* Task requirements *
Select all lines holding the word "paper" from the entries that follow.

* Exercise input *

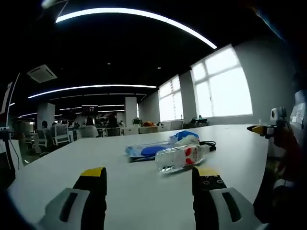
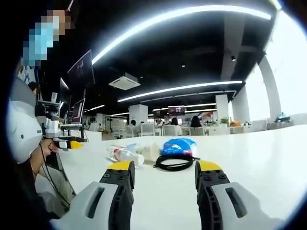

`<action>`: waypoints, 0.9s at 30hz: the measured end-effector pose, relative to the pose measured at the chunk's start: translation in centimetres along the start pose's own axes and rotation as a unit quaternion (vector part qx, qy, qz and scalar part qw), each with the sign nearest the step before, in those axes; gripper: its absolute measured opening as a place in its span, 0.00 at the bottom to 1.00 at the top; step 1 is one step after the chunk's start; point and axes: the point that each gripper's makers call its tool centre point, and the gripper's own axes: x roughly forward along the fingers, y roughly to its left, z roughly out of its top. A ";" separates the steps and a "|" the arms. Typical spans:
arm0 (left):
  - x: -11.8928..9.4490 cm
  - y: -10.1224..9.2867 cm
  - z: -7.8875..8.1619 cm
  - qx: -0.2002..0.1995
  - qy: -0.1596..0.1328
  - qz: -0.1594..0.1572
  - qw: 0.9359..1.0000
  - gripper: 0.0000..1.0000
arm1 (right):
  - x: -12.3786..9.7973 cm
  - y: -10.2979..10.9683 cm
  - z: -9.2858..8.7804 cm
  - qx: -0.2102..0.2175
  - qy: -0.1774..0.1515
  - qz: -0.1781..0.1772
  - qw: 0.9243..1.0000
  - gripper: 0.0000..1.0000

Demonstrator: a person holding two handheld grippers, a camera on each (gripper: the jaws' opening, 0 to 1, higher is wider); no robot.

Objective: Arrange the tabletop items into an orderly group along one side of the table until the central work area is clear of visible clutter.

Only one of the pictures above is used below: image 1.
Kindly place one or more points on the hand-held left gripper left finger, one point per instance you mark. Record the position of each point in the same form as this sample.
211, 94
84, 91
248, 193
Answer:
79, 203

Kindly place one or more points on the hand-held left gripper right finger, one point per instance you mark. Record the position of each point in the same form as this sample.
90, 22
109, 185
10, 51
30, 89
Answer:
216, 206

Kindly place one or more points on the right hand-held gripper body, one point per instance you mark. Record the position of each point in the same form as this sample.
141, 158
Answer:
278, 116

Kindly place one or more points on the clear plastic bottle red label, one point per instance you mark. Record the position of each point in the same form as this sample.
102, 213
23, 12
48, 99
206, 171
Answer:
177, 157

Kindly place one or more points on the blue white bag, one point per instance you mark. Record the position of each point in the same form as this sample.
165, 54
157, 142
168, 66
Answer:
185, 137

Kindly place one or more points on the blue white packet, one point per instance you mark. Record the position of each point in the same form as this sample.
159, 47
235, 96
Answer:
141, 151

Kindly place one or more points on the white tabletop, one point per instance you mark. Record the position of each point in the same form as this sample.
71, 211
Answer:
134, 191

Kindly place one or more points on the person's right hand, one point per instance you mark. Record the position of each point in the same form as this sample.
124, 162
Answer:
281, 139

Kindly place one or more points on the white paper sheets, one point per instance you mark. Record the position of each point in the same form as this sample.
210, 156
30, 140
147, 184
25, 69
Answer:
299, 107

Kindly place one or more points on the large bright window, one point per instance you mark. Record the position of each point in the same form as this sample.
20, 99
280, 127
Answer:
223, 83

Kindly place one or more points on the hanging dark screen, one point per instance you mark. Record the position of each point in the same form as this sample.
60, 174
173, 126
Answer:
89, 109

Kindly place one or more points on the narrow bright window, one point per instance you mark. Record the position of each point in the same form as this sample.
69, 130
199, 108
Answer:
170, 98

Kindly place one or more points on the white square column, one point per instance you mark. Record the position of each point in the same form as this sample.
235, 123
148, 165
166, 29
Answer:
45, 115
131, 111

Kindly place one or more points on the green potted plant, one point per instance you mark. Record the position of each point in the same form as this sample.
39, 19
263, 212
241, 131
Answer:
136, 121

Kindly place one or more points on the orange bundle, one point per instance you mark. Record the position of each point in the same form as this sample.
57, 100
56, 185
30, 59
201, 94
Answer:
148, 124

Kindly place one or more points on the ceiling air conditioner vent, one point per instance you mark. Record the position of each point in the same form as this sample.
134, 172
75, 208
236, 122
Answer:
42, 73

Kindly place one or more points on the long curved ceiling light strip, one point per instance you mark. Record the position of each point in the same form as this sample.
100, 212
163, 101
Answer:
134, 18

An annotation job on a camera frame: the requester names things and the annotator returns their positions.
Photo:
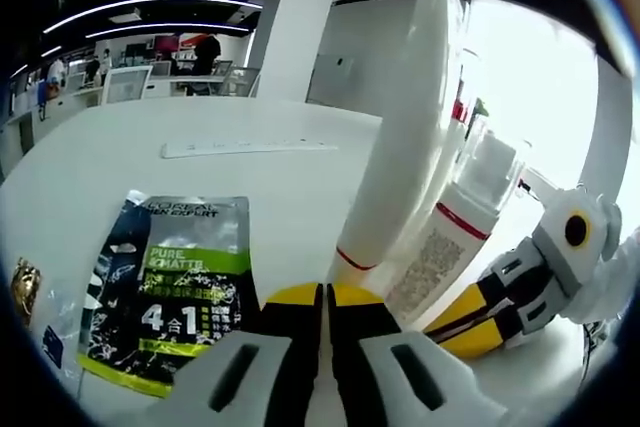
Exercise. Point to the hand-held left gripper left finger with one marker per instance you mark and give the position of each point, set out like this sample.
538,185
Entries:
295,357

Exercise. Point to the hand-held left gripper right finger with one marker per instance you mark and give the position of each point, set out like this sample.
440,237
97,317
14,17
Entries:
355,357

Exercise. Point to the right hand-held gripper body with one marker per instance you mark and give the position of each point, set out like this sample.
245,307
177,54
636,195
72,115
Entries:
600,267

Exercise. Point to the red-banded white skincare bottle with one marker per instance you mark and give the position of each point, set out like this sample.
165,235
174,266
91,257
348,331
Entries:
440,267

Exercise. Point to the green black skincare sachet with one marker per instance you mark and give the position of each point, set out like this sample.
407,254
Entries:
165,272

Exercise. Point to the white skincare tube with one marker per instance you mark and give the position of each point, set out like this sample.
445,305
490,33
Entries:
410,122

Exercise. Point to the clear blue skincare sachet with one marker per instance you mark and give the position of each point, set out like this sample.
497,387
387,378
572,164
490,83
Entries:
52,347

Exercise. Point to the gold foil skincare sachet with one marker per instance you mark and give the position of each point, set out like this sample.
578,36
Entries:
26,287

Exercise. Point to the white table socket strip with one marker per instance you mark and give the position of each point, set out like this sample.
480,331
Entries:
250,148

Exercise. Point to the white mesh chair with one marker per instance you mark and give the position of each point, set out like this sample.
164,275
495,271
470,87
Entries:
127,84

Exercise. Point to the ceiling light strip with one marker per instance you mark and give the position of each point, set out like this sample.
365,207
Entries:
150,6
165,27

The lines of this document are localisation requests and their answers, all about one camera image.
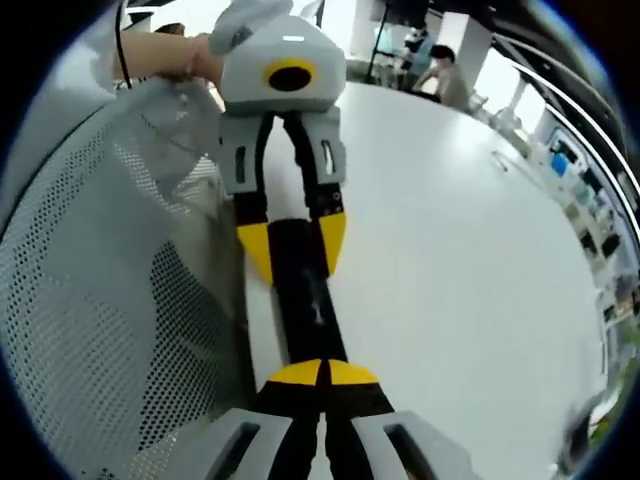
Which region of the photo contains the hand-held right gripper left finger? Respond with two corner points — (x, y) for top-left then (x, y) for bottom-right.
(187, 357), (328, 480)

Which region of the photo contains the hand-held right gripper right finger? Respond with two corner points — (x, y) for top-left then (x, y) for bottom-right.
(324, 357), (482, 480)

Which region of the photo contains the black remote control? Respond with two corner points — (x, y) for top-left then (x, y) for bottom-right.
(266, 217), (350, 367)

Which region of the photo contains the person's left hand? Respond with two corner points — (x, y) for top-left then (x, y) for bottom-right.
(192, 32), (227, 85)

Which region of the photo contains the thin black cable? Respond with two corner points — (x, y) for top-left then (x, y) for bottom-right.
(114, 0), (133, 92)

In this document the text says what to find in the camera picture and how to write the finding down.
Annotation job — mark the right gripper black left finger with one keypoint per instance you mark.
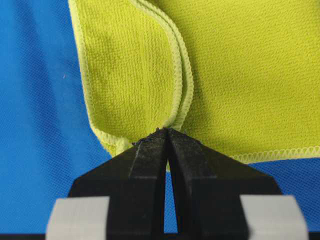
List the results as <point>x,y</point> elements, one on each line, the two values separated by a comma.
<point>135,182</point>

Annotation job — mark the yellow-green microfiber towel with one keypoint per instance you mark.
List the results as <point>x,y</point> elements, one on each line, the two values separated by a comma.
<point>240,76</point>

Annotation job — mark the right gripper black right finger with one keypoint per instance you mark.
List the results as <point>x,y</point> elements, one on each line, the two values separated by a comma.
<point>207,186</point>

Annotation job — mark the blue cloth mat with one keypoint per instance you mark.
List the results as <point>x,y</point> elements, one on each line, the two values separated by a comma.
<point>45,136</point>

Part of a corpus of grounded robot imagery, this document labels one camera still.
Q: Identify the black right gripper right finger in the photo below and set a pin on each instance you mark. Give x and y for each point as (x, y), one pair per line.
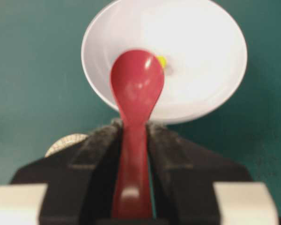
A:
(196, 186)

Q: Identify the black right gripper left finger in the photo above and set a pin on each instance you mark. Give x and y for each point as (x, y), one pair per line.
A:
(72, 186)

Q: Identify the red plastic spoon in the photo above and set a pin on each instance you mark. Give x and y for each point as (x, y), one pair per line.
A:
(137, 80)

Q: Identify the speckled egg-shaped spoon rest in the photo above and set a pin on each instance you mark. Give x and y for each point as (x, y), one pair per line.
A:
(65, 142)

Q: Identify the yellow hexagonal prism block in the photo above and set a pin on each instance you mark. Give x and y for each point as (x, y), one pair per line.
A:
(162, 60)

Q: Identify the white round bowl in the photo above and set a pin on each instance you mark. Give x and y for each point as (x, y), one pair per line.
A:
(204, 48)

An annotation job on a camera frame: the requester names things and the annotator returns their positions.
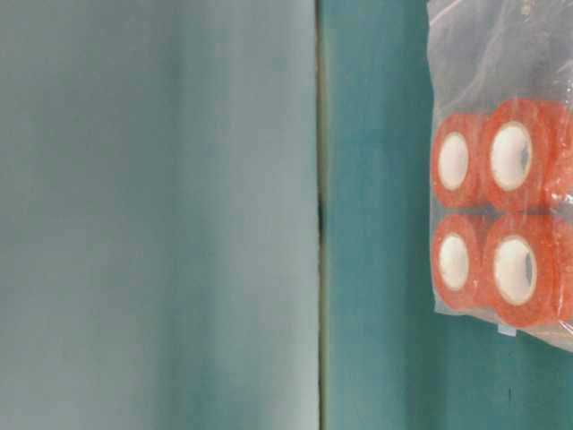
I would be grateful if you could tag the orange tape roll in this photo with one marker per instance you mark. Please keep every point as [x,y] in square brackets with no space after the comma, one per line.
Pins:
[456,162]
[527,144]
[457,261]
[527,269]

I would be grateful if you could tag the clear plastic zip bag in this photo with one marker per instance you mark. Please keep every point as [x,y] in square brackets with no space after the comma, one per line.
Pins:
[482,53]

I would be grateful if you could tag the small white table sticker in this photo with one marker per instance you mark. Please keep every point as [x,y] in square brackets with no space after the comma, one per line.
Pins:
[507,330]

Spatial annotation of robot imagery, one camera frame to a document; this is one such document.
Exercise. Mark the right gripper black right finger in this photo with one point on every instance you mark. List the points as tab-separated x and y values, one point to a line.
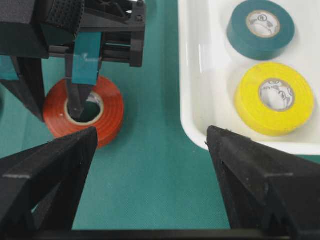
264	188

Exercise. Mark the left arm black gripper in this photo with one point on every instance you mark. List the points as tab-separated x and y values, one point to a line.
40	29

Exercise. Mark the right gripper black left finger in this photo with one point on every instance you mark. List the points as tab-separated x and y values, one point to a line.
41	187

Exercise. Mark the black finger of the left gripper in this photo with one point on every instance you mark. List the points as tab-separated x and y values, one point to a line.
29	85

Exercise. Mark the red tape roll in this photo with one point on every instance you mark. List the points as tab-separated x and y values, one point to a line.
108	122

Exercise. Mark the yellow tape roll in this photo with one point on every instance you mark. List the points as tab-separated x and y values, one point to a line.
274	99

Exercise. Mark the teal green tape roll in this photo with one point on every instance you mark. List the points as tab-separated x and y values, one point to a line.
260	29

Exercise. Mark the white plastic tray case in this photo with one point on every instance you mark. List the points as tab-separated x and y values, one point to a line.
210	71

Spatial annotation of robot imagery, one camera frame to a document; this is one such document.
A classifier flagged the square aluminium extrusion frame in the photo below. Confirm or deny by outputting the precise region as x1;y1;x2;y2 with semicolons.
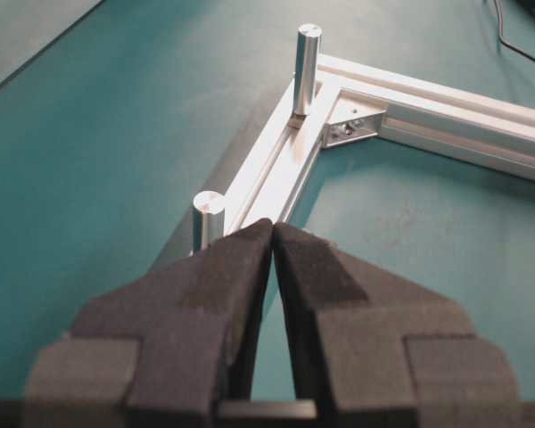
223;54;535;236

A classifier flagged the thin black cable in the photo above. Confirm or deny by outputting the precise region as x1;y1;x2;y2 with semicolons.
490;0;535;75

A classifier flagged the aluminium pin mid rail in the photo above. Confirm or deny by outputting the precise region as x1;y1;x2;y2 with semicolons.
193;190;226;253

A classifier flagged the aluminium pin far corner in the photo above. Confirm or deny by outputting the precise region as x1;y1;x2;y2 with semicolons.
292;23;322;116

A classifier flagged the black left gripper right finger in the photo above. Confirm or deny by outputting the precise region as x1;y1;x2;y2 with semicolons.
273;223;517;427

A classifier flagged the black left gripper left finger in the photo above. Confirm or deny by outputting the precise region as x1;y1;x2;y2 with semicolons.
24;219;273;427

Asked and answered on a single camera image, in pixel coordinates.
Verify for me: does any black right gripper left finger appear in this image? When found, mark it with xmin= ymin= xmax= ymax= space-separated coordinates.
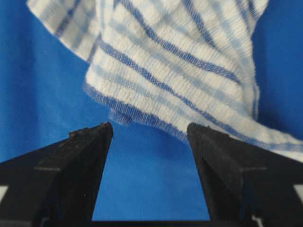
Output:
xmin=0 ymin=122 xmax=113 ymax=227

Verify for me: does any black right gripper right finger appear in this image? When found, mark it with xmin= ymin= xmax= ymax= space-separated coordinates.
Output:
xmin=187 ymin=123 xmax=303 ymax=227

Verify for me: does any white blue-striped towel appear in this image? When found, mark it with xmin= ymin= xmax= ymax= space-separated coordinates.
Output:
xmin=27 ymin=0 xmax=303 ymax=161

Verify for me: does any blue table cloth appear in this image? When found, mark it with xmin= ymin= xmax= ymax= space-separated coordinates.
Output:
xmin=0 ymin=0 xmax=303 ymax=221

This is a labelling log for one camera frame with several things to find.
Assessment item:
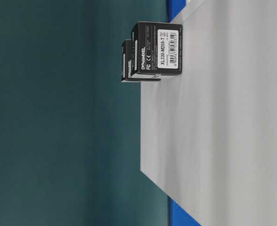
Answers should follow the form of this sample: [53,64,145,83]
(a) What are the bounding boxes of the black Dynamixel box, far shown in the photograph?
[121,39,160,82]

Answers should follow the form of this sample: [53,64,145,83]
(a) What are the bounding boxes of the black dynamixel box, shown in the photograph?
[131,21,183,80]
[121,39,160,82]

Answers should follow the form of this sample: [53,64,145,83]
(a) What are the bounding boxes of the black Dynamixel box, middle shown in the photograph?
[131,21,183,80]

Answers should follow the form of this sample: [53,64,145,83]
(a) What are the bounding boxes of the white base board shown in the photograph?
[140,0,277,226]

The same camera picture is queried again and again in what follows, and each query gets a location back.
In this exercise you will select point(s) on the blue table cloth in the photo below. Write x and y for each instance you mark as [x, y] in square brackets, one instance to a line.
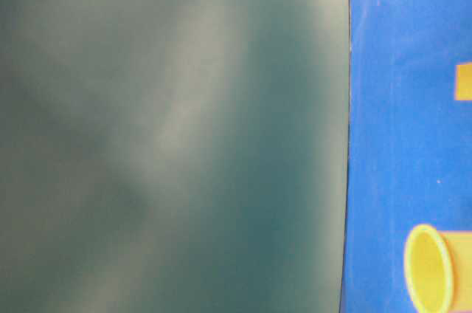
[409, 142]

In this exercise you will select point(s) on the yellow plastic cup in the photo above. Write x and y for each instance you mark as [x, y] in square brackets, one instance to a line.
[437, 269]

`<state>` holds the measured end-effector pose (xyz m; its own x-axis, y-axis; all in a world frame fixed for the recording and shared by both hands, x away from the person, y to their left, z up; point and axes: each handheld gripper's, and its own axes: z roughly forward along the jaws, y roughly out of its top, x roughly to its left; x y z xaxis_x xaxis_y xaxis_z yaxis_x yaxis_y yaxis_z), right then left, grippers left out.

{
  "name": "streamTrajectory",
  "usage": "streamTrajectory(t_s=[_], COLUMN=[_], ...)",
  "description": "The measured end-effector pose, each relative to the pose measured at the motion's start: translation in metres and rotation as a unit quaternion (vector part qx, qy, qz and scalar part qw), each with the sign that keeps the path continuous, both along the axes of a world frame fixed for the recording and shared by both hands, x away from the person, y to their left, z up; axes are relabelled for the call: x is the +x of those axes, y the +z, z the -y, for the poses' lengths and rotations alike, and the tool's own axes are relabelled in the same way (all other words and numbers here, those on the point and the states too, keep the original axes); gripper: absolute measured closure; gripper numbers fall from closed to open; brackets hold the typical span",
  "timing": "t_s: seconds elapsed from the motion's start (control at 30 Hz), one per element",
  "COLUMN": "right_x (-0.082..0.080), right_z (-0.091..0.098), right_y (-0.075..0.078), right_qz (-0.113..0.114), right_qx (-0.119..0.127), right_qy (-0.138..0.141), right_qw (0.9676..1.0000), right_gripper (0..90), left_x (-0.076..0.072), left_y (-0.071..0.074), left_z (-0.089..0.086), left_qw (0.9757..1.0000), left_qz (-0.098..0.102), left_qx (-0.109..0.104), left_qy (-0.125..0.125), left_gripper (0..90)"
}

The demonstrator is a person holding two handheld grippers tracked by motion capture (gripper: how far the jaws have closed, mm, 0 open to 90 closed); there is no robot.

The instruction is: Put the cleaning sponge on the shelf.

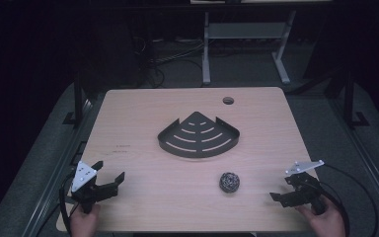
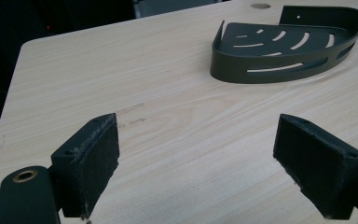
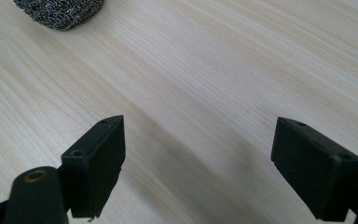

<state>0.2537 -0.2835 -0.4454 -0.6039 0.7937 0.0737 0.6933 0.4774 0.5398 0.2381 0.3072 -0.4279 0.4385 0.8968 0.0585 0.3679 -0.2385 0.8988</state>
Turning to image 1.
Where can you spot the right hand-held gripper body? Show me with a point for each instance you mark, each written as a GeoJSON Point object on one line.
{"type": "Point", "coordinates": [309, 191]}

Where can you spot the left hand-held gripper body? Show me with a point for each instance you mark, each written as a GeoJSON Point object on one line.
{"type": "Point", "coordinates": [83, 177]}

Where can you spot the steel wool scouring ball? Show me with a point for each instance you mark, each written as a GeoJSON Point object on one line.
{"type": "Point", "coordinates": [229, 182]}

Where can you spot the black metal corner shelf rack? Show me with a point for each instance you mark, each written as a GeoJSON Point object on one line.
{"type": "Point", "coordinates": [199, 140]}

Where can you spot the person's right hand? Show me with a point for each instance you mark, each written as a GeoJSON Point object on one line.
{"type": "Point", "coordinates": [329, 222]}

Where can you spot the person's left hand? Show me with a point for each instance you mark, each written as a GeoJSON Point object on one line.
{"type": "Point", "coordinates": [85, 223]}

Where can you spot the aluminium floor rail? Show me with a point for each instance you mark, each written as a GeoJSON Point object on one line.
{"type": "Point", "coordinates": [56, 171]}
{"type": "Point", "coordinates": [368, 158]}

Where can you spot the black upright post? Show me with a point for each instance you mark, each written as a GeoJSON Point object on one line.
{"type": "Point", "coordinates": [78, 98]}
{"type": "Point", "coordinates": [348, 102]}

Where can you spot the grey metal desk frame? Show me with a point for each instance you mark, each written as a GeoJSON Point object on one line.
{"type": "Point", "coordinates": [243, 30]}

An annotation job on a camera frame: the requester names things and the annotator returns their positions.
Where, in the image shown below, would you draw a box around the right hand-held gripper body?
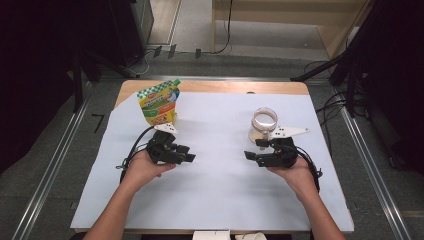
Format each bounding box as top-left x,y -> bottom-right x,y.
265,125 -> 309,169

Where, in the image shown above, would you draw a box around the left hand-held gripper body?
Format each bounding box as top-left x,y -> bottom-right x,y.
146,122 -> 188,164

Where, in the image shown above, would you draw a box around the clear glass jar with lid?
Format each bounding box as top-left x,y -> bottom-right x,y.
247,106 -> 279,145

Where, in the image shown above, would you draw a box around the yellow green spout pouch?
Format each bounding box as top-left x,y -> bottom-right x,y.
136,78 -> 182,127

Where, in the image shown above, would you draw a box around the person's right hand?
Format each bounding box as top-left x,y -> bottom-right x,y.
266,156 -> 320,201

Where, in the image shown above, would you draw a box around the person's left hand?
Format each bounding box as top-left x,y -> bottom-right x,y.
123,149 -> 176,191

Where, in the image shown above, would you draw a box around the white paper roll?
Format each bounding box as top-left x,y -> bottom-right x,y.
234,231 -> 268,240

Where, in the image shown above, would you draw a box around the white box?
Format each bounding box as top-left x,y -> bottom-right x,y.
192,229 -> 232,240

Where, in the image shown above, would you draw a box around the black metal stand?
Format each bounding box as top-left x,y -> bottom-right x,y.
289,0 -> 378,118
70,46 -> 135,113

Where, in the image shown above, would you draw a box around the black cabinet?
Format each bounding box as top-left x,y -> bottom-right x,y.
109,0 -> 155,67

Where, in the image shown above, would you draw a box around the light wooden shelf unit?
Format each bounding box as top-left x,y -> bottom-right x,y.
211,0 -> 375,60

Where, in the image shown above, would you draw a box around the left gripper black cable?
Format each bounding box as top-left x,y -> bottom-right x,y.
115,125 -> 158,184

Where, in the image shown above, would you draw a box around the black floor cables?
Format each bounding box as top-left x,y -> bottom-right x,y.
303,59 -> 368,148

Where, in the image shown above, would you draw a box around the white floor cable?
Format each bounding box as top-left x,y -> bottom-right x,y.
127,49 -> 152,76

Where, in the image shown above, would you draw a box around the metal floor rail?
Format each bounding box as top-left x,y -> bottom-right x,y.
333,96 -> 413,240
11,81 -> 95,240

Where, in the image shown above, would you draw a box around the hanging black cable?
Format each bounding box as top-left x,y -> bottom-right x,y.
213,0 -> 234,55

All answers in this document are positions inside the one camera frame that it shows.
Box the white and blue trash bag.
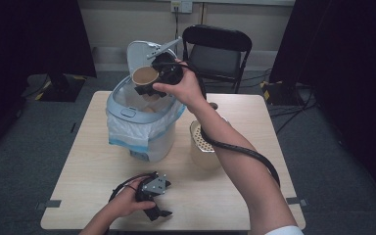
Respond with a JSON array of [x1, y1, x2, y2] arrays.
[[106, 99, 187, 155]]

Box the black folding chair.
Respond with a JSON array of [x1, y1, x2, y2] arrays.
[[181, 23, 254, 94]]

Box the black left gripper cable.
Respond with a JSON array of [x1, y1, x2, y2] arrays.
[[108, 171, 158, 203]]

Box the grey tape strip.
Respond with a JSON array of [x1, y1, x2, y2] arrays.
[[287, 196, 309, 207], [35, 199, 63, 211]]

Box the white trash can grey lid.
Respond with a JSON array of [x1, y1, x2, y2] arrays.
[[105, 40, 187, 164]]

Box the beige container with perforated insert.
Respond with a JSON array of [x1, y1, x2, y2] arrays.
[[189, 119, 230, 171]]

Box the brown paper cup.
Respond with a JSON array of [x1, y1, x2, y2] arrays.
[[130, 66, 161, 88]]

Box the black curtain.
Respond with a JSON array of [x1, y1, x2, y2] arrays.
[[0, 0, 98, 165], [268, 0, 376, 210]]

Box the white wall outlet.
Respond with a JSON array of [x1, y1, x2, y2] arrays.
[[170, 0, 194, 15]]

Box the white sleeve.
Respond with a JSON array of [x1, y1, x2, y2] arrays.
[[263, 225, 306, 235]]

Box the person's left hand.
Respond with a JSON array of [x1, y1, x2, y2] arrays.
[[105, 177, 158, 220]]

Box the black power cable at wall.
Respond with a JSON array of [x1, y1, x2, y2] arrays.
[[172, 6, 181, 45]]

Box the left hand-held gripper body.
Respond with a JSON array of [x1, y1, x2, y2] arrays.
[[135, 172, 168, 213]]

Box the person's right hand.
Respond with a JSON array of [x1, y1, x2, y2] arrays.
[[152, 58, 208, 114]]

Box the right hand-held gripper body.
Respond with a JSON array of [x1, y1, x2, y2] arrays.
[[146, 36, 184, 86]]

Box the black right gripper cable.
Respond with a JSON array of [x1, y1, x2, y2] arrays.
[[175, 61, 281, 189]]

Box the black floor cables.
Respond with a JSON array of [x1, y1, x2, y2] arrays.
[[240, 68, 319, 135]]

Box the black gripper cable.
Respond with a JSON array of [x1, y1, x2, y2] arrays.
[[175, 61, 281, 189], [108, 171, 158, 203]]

* Output below *
Kindly place one or more points on the white paper sheets, one point per instance you mark. Record the position of each point in the same form as this sample.
Where, in the image shown above, would you draw a box around the white paper roll?
Box the brown paper cup.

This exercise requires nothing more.